*Exercise description*.
Please find every line in the records below that contains the word "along", and copy it.

[Provided data — start]

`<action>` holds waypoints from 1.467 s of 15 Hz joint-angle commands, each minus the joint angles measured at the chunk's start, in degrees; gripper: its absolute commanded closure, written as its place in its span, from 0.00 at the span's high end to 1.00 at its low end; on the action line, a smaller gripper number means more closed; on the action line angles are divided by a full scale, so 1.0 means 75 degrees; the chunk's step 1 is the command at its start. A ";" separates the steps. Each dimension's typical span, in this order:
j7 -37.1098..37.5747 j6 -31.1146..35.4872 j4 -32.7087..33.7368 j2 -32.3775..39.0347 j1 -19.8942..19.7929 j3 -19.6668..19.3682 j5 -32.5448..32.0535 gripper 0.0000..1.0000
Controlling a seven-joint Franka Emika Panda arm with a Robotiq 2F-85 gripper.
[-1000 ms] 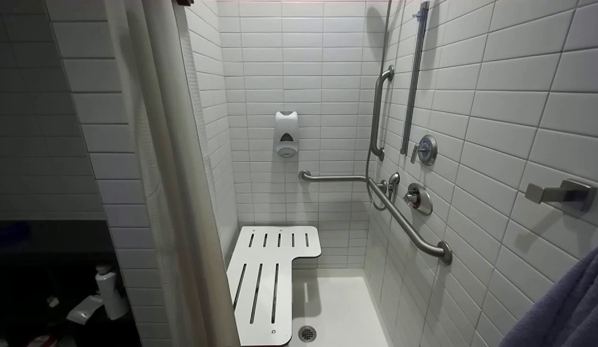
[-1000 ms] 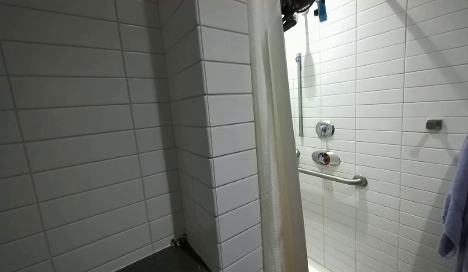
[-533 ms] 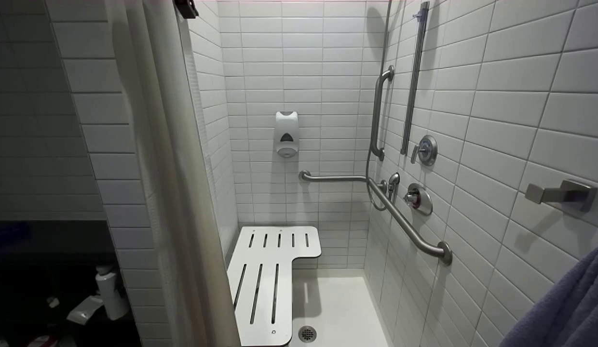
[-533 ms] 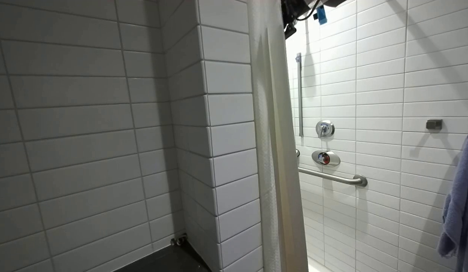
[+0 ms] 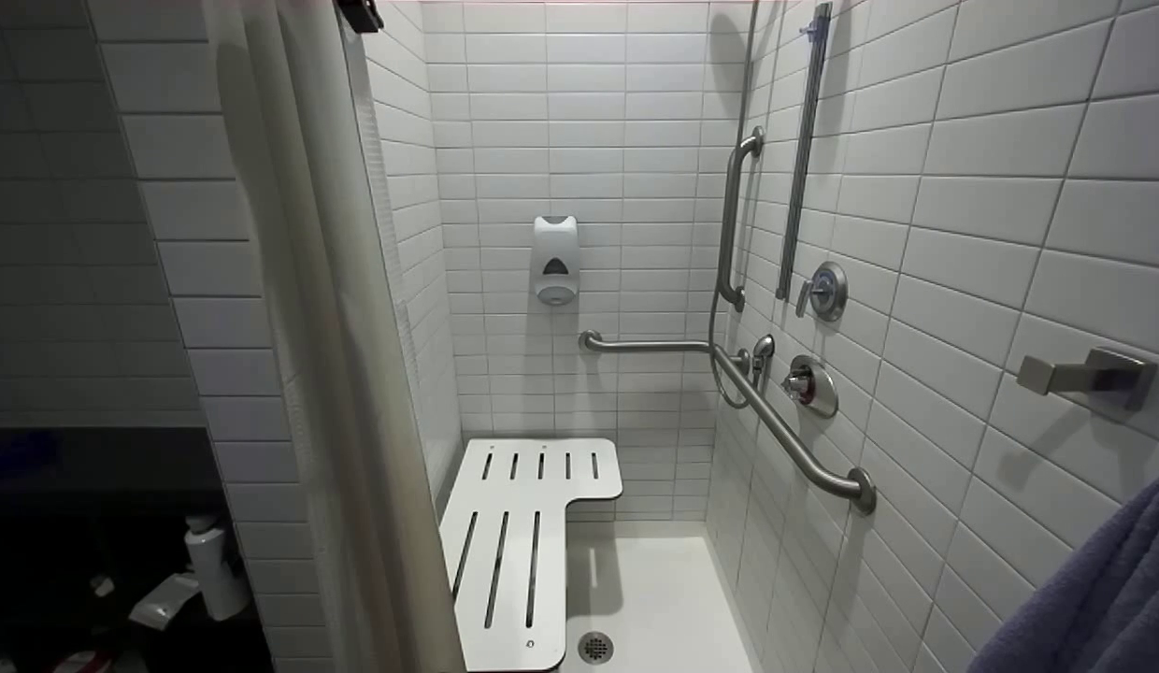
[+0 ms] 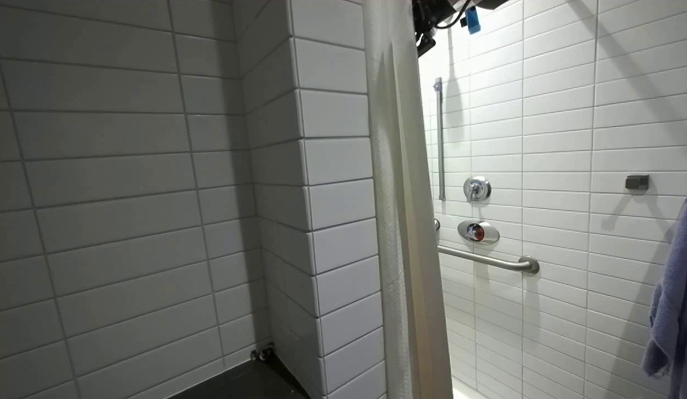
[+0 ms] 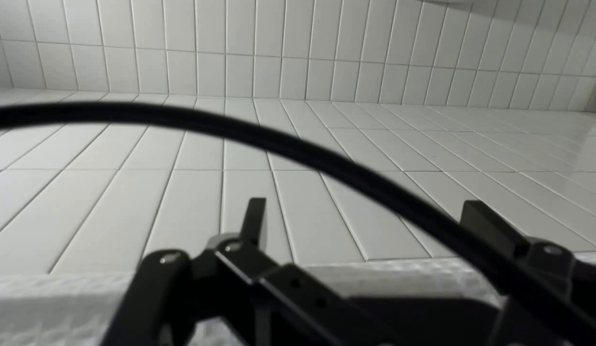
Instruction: Move the shower curtain to the right
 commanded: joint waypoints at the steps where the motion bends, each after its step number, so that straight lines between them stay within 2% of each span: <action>1: 0.0090 0.0492 -0.0649 -0.0630 -0.0211 0.0529 -0.0499 1.00; 6: 0.0466 0.1462 -0.1486 -0.1217 -0.0887 0.1628 -0.0879 1.00; 8: 0.0914 0.1554 -0.1757 -0.1302 -0.1602 0.2167 -0.0730 1.00; 9: 0.0487 0.1420 -0.1365 -0.1079 -0.0960 0.1685 -0.0683 1.00; 12: 0.0765 0.1449 -0.1640 -0.1194 -0.1464 0.2045 -0.0683 1.00; 22: 0.0779 0.1450 -0.1653 -0.1196 -0.1494 0.2055 -0.0683 1.00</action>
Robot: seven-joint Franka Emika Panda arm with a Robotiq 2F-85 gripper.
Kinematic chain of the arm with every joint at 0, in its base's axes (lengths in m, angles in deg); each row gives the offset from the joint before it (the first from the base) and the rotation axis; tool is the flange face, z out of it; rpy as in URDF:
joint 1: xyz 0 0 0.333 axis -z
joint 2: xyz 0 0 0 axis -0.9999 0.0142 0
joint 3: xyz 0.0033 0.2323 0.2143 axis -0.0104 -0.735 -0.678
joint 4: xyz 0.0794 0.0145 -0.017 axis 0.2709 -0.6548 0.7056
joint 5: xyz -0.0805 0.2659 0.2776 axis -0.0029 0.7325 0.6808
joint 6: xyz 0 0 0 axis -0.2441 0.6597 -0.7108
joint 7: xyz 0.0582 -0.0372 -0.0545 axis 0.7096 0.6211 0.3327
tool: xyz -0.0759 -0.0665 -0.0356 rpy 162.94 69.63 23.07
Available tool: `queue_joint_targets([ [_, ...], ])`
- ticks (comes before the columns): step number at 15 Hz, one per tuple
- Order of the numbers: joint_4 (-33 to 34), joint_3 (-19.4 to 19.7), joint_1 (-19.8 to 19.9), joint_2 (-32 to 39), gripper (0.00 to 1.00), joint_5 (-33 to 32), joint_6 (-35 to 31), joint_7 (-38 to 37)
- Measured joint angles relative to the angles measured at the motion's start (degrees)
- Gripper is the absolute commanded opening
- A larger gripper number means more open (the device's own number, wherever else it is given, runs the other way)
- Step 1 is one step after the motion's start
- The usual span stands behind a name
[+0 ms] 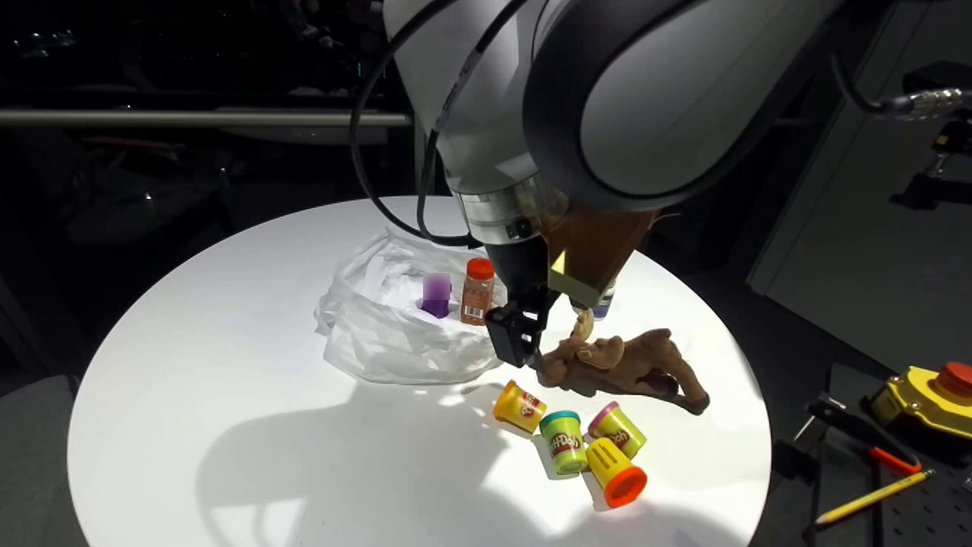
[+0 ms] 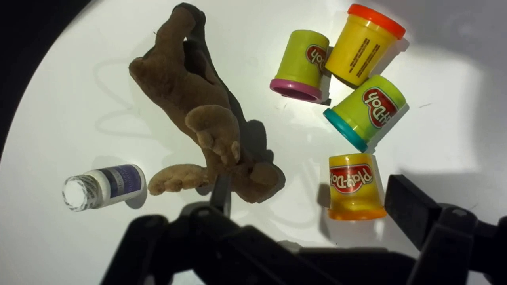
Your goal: Pick up all the objects on the table and put them on the plastic
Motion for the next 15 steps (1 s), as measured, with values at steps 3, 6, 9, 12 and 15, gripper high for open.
queue_joint_targets([
  [3, -0.3, -1.0, -0.2, 2.5, 1.00, -1.7, -5.6, 3.8],
  [6, -0.7, -1.2, -0.9, 4.6, 1.00, -1.8, -9.8, 5.1],
  [9, -0.9, -1.0, -1.5, 6.7, 1.00, -1.8, -11.2, 5.1],
  [12, -0.9, 0.1, -2.0, 8.9, 1.00, -1.9, -14.8, 5.1],
  [15, -0.6, 2.6, -2.9, 11.2, 1.00, -3.0, -17.9, 4.7],
])
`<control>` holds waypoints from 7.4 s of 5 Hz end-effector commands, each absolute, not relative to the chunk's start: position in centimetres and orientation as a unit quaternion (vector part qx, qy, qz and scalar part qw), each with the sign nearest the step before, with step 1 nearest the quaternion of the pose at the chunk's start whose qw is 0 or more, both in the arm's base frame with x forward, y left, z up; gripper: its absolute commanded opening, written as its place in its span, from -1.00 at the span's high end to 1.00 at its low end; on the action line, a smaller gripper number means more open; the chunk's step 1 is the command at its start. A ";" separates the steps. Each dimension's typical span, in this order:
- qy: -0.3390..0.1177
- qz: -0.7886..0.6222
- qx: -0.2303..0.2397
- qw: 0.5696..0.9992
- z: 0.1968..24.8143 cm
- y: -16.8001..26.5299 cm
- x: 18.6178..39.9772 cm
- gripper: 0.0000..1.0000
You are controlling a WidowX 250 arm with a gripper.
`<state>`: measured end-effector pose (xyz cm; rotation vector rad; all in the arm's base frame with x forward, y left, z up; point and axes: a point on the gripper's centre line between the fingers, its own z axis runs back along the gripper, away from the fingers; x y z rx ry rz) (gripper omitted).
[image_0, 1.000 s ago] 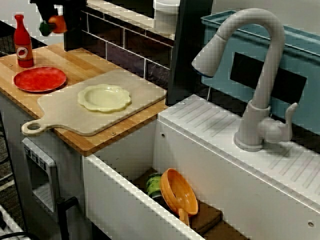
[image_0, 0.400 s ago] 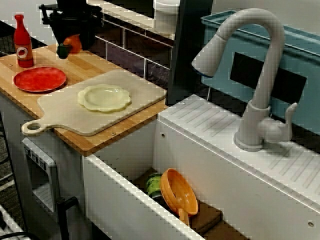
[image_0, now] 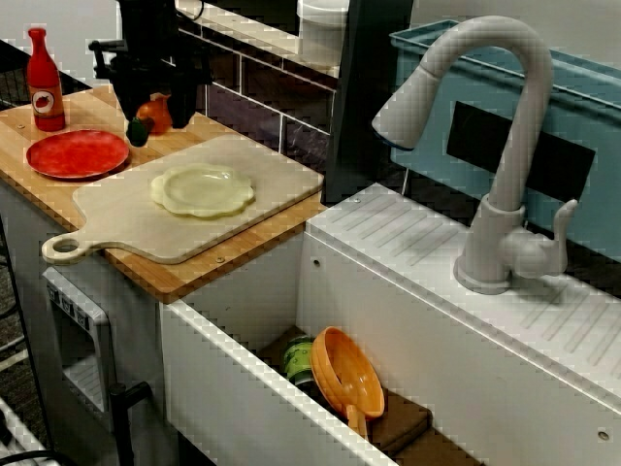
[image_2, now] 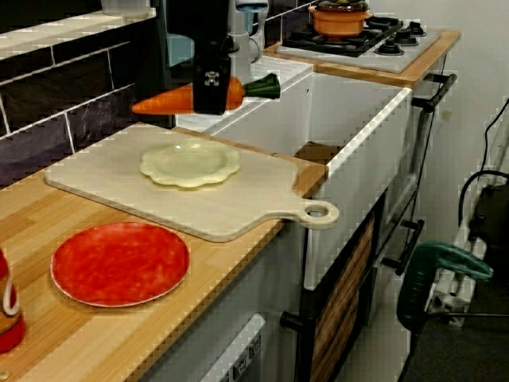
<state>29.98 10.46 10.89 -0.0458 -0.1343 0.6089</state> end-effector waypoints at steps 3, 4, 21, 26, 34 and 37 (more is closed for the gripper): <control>-0.084 0.314 0.013 0.946 6.6 9.4 31.5 1.00; -0.086 0.317 0.023 0.944 5.7 9.3 31.6 1.00; -0.137 0.322 0.034 0.936 13.9 20.3 28.3 -1.00; -0.203 0.369 0.043 0.906 14.7 26.2 27.6 -1.00; -0.290 0.374 0.057 0.879 14.4 31.0 27.9 -1.00; -0.298 0.380 0.063 0.873 14.1 31.1 29.1 -1.00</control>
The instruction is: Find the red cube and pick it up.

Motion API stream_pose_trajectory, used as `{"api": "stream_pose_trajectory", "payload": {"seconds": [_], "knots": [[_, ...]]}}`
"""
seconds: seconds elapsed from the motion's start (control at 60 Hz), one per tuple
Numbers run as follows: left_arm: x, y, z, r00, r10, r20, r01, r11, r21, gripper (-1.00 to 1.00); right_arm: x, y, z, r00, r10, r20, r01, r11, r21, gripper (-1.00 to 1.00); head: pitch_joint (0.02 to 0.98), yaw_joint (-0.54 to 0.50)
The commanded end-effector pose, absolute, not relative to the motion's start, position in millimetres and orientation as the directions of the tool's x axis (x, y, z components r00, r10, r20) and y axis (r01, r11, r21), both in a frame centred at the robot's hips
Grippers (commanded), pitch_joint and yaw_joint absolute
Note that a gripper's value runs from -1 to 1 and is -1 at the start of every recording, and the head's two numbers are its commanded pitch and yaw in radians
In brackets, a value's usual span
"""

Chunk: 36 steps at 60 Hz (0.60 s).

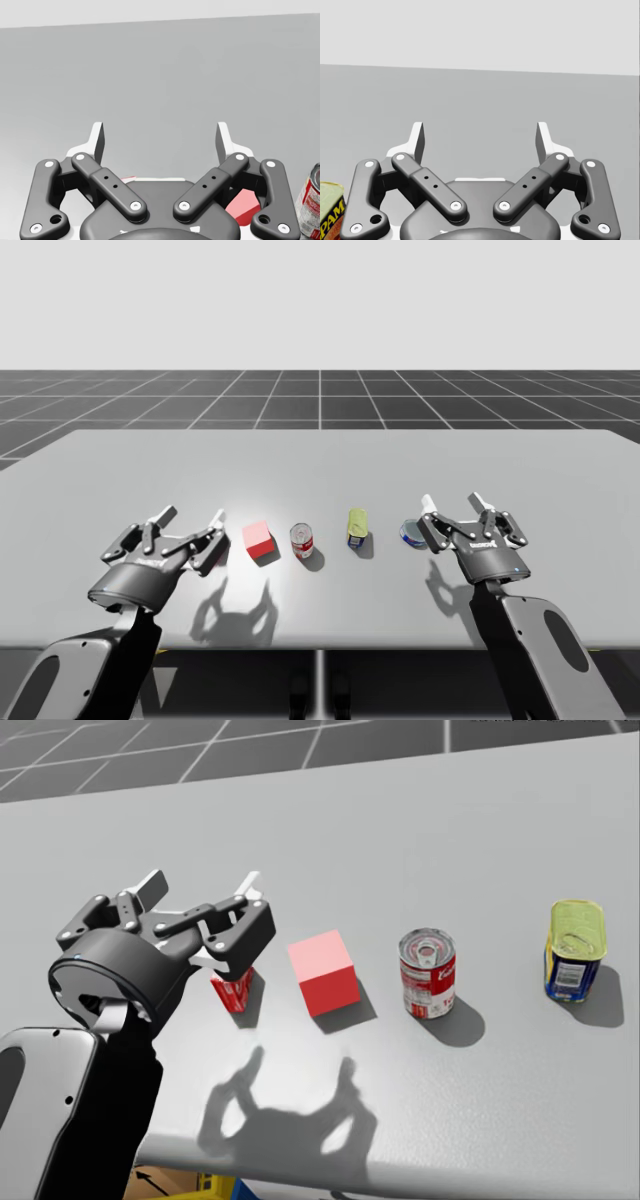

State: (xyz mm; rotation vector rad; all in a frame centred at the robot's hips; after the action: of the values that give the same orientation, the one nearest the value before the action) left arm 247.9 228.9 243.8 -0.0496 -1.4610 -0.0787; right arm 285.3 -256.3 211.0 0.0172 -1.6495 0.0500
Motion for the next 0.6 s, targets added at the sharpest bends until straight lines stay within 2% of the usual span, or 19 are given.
{"api": "stream_pose_trajectory", "payload": {"seconds": [0.017,0.2,0.283,0.6], "knots": [[218,212,246,0.125,-0.037,0.991,0.133,0.991,0.020,-1.00,286,-257,211,-0.080,0.019,0.9966,-0.038,0.999,-0.022,-1.00,0.819,0.26],[197,199,238,0.163,-0.024,0.986,0.160,0.987,-0.002,-1.00,286,-258,211,-0.080,0.016,0.9966,-0.036,0.999,-0.019,-1.00,0.816,0.26],[193,195,234,0.179,-0.044,0.983,0.179,0.984,0.012,-1.00,286,-258,212,-0.085,0.017,0.9962,-0.034,0.999,-0.020,-1.00,0.816,0.27],[192,174,204,0.251,-0.040,0.967,0.215,0.977,-0.015,-1.00,286,-258,213,-0.105,0.032,0.9939,-0.022,0.999,-0.035,-1.00,0.820,0.26]]}}
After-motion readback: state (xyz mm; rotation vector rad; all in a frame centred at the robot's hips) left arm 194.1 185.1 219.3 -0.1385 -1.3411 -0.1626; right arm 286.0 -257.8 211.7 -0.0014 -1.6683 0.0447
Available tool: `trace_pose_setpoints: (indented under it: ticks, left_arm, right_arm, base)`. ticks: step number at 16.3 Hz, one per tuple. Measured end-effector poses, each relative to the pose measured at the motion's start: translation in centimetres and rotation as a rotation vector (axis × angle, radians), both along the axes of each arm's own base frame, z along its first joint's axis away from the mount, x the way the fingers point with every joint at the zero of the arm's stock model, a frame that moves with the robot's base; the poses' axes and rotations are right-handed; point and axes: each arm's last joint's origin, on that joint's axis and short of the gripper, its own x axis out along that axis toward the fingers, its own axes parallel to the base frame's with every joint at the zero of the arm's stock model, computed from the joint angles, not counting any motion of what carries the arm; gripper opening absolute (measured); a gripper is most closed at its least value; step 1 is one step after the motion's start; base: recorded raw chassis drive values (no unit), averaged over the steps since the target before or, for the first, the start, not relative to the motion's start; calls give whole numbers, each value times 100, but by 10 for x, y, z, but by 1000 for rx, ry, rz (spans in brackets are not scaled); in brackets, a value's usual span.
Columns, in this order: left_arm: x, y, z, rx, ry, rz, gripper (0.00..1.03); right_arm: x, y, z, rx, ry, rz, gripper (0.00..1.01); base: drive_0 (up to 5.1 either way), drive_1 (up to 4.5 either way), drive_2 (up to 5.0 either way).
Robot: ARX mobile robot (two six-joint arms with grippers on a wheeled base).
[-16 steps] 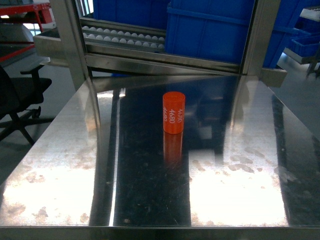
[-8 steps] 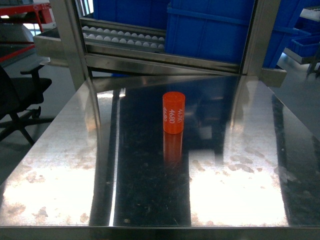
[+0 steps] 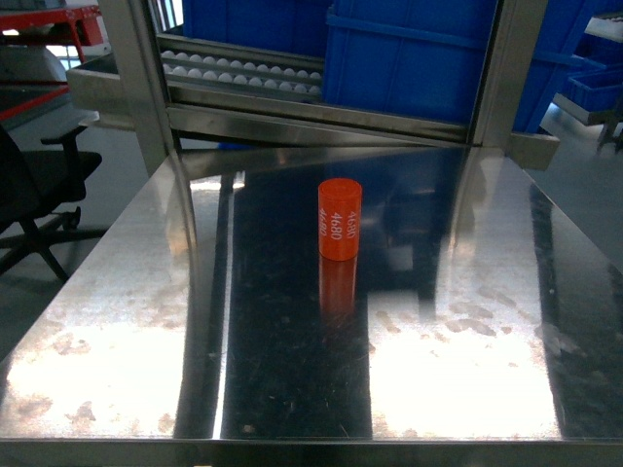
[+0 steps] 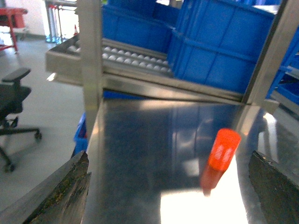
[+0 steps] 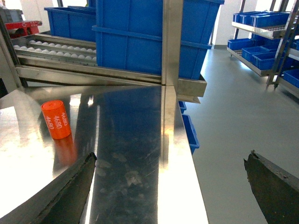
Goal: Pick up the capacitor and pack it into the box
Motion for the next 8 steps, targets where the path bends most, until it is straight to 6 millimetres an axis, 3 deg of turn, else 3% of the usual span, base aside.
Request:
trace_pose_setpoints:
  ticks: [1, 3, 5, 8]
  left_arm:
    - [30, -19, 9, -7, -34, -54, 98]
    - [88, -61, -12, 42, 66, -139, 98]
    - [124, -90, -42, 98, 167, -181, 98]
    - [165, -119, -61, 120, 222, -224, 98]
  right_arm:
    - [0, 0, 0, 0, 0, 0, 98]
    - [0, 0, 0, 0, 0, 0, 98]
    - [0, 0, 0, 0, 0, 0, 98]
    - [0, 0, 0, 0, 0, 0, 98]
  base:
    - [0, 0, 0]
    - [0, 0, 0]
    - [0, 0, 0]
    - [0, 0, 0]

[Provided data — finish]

*Solved problem*.
`<state>`: measured end-effector pose (xyz cm; rotation vector rad; all in the arm's base frame with x forward, y left, z up; point and axes: a point on the gripper's centre line between the fingers, its own z axis runs back along the gripper, away from the fingers; x y z rx ry rz) (gripper omitted).
Available tool: `trace_pose_setpoints: (indented under it: ticks, left_arm, right_arm, base)`. ticks: step number at 16.3 Hz, one per tuple. Measured end-effector poses, each relative to the pose measured at the motion's start: translation in centimetres and rotation as a rotation vector (axis × angle, radians), both along the axes of each arm's own base frame, z along its first joint's axis away from the mount, x the way the fingers point with every joint at the zero of the arm's stock model, a frame that moves with the robot's base; the poses' axes and rotations are right-handed; point and axes: each arm's last joint's origin, on that joint's axis and short of the gripper, its own x axis out along that axis toward the fingers, its own axes parallel to the base frame's with every joint at the zero of the arm's stock model, computed from the joint angles, not counting any motion of what carries the arm; gripper opening absolute (measured); a gripper is most closed at its least value; step 1 is one step after the motion's start; base: recorded raw chassis drive values (no unit), averaged over the steps since the target before or, for the first, the start, not relative to the motion's start; calls give whole numbers, each value times 100, but by 10 for x, y, z, but by 1000 for rx, ry, rz (spans in brackets are not scaled); in brackets, a value's usual span.

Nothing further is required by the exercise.